> _Work order_: Show all lines from the data that include the word "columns".

> _Dataset content_:
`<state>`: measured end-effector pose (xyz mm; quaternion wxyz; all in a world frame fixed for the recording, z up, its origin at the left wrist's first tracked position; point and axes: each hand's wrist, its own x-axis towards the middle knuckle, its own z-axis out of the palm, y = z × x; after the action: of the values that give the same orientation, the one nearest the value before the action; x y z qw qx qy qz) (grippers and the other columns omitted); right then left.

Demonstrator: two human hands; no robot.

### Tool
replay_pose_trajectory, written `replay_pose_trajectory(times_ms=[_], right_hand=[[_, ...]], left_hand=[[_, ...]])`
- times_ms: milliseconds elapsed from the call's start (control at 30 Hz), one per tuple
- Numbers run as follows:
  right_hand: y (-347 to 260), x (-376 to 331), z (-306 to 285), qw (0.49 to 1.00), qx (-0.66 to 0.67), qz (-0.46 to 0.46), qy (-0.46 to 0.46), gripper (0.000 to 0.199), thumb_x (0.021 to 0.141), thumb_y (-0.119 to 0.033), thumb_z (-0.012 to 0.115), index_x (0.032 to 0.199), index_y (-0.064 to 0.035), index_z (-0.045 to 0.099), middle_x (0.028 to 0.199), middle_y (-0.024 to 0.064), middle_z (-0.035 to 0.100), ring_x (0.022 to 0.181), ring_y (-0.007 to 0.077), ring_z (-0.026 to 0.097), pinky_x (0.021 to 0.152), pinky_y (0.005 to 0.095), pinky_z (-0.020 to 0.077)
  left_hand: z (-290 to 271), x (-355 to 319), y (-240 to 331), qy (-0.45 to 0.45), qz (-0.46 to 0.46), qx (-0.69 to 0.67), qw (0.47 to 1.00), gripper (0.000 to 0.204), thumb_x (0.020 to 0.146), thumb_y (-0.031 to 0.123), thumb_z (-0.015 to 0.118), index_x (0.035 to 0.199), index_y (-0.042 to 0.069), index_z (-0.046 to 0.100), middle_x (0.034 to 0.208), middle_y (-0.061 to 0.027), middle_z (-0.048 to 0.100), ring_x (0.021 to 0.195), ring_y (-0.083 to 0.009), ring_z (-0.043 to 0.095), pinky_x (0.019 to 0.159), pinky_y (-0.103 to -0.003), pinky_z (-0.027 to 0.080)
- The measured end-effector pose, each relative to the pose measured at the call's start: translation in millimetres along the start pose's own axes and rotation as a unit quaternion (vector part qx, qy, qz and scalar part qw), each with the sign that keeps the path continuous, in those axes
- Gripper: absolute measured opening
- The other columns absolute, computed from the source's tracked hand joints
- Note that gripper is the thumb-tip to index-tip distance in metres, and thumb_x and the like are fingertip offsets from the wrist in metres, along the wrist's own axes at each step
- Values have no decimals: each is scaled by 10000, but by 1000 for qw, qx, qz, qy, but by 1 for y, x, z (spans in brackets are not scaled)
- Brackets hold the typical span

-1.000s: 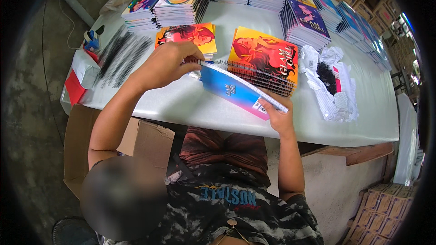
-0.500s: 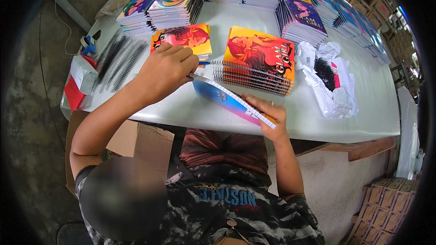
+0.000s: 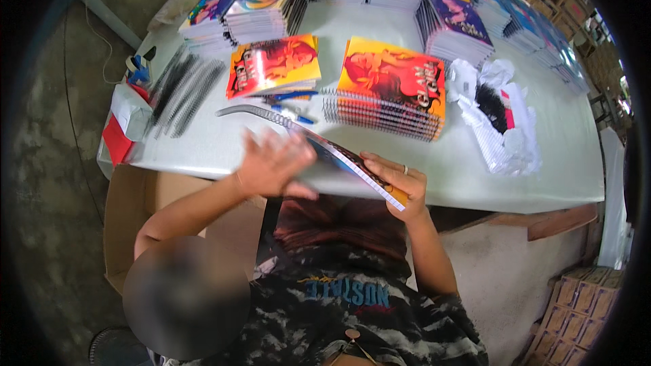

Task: The person assembles spiral-bound notebooks by hand. They pick up a notebook cover, insert a metal spiral coil into the holes, and then place the completed notebook onto a stack on the table.

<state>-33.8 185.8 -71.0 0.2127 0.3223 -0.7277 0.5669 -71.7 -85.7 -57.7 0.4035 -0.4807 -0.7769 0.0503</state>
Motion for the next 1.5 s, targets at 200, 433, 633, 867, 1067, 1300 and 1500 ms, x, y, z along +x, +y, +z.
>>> replay_pose_trajectory(times_ms=[200,433,633,867,1067,1300,1500], right_hand=[[-7,2,12,999,-29,-37,1,305,721,-22,642,1026,-4,637,1032,158,631,931,252,632,798,301,495],[-11,2,14,998,6,-46,-41,317,707,-35,662,1022,-7,640,1025,155,634,944,258,626,813,313,490],[-12,-8,11,998,5,-54,-17,306,715,-59,660,1018,-23,648,1051,148,626,936,259,626,818,323,487],[-1,-8,5,998,-8,-60,12,305,707,-39,666,1011,-16,648,1018,161,634,916,270,632,804,327,496],[-10,-2,15,998,-6,-70,-1,324,704,-49,675,1024,-7,639,1013,166,635,899,262,639,788,324,500],[-16,-3,19,998,12,-58,-19,316,708,-48,677,1019,-7,641,999,164,640,904,259,639,797,322,492],[-3,-2,14,998,-23,-47,45,330,716,8,637,1045,-15,630,1001,143,643,910,268,634,800,314,489]], left_hand=[[42,-32,26,45,-218,-158,962,1195,627,831,334,1335,-113,143,1410,-314,91,1290,-507,45,938,-692,-31],[15,27,-18,266,-351,-120,890,1076,722,786,296,1297,-123,262,1406,-314,97,1312,-472,-10,993,-634,-26],[41,-45,4,97,-189,-152,965,1197,637,839,327,1341,-112,142,1404,-333,59,1307,-480,-37,1016,-586,-68],[11,-9,28,27,-48,-126,990,1159,674,785,414,1361,-79,63,1404,-332,19,1300,-491,36,1014,-611,50],[27,8,6,130,-247,-177,944,1140,687,757,455,1392,-23,13,1432,-281,64,1310,-460,67,1013,-612,18],[72,-4,14,214,-279,-7,936,1080,729,774,319,1361,-80,125,1414,-289,117,1297,-489,96,1035,-579,82],[24,-8,33,142,-104,-90,980,969,704,748,432,1326,12,323,1358,-348,180,1249,-507,207,1002,-584,127]])
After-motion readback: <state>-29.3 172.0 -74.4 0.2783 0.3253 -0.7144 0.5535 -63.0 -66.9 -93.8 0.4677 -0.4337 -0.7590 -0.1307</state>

> _Answer to the problem_:
`<state>`: measured end-effector pose (xyz mm; quaternion wxyz; all in a world frame fixed for the recording, z up, its origin at the left wrist's first tracked position; point and axes: each hand's wrist, its own x-axis towards the middle knuckle, its own z-axis out of the palm, y = z × x; after the action: of the values that give the same orientation, the one nearest the value before the action; x y z qw qx qy qz) (grippers and the other columns omitted); right then left.
- The other columns absolute, computed from the source's tracked hand joints

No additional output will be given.